Items from a data source:
----------
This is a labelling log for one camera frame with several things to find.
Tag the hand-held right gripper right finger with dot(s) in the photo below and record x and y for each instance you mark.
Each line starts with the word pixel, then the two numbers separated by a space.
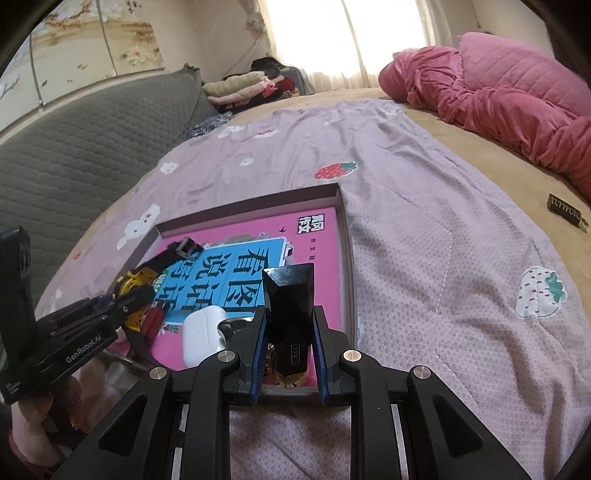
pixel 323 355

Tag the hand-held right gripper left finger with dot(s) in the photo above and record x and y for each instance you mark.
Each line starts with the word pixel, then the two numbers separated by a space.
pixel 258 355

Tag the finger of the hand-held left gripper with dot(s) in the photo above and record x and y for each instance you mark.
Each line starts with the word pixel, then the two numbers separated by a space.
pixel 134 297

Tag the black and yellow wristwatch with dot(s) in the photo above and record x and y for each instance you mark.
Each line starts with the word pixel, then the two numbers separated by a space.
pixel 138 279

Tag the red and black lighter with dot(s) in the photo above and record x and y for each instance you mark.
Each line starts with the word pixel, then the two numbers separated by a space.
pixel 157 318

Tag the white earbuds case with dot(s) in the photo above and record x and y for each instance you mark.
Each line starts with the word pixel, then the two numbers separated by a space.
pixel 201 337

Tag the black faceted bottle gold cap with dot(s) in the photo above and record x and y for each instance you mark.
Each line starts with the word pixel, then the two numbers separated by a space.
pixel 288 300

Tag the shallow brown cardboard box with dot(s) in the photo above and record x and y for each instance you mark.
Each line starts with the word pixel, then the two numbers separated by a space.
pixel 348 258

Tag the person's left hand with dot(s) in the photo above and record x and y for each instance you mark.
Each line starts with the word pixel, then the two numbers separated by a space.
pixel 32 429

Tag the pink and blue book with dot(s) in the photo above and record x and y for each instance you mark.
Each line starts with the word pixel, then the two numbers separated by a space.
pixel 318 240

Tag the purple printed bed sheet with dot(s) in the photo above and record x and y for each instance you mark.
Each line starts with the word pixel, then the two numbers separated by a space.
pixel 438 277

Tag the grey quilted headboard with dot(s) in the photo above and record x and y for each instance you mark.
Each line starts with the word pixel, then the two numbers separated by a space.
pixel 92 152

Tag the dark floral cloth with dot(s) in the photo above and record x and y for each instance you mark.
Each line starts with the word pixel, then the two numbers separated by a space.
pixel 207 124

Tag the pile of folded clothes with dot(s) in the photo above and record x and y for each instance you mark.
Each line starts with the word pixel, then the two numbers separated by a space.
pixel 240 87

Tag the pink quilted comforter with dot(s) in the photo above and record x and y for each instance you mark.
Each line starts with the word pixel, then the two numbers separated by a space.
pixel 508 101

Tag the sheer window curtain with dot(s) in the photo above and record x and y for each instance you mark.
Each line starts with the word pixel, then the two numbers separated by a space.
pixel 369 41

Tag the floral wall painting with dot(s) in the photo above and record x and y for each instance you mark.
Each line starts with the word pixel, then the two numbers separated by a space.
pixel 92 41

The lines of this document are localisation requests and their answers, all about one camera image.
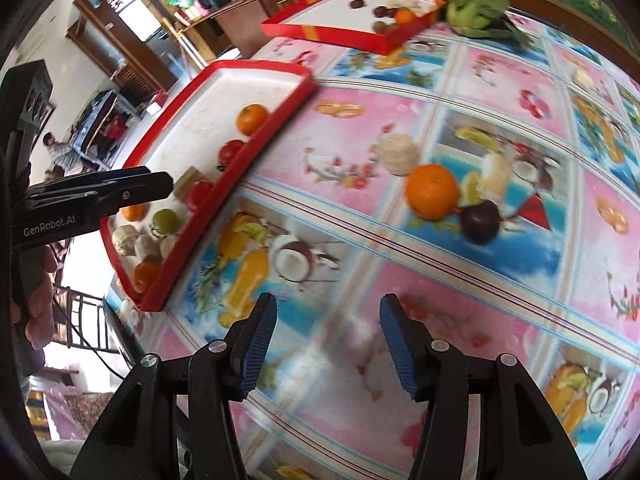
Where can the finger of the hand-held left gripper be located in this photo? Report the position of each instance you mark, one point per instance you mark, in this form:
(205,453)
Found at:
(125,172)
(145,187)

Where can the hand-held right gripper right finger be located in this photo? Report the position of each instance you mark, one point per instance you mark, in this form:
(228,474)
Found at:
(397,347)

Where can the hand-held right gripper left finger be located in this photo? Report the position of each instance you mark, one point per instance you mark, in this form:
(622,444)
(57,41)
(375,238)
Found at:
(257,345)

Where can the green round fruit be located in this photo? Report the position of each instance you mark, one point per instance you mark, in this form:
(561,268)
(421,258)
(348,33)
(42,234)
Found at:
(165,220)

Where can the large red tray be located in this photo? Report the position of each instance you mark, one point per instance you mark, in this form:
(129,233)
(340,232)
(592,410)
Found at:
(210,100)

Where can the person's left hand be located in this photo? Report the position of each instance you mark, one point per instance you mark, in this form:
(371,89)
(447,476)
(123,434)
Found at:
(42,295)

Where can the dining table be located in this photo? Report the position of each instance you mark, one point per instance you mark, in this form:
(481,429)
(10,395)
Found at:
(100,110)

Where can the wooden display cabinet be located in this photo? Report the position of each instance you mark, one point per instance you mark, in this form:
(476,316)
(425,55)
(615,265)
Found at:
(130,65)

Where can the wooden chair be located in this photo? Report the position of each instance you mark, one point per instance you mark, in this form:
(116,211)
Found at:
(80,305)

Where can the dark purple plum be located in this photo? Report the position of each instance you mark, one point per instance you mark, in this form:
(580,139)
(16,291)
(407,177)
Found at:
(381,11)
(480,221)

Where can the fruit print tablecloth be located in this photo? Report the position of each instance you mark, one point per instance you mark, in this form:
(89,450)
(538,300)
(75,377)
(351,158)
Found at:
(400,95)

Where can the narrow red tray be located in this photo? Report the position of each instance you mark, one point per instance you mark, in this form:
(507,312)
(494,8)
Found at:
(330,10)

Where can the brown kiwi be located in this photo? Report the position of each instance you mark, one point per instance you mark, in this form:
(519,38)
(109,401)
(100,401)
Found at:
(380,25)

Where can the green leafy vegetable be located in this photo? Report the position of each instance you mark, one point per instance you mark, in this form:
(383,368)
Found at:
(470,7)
----------
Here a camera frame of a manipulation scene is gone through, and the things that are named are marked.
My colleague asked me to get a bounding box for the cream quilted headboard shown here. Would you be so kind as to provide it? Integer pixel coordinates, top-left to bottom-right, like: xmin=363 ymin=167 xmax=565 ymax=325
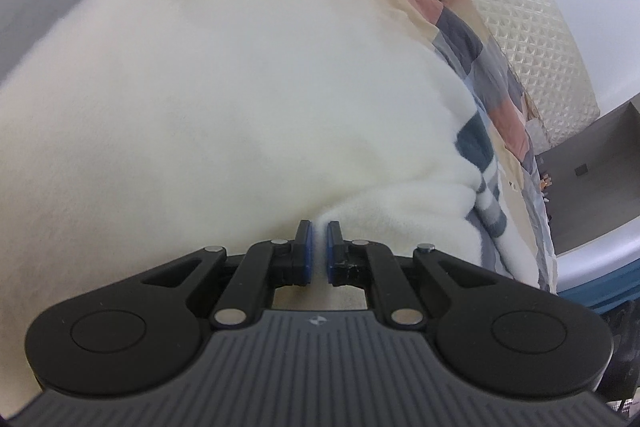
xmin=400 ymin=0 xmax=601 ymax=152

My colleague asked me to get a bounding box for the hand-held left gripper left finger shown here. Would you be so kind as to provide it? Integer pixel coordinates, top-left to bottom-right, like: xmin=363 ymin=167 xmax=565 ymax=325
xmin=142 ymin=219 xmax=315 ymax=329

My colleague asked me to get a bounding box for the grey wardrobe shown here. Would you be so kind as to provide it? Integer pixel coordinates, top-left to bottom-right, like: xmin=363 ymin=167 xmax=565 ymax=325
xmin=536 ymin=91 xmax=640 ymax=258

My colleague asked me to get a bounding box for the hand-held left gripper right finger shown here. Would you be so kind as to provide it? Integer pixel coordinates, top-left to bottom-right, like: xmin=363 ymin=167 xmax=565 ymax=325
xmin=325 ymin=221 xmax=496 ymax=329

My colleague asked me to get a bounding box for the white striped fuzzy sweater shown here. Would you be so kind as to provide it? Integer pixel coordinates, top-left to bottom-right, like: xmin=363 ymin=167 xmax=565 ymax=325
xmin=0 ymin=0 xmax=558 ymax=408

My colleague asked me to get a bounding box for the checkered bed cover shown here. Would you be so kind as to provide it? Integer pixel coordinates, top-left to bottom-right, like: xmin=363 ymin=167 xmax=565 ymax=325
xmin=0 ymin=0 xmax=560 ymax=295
----------
TASK REQUIREMENTS: Return every line of the preceding records in which the word "wooden" appears.

ANSWER TO THE PROBLEM:
Where can the wooden display cabinet be located in this photo? Report the position of each instance you mark, one point per instance you mark, in this form:
Where can the wooden chair be located in this photo? Report the position of each instance you mark, one point per instance you mark, in this form:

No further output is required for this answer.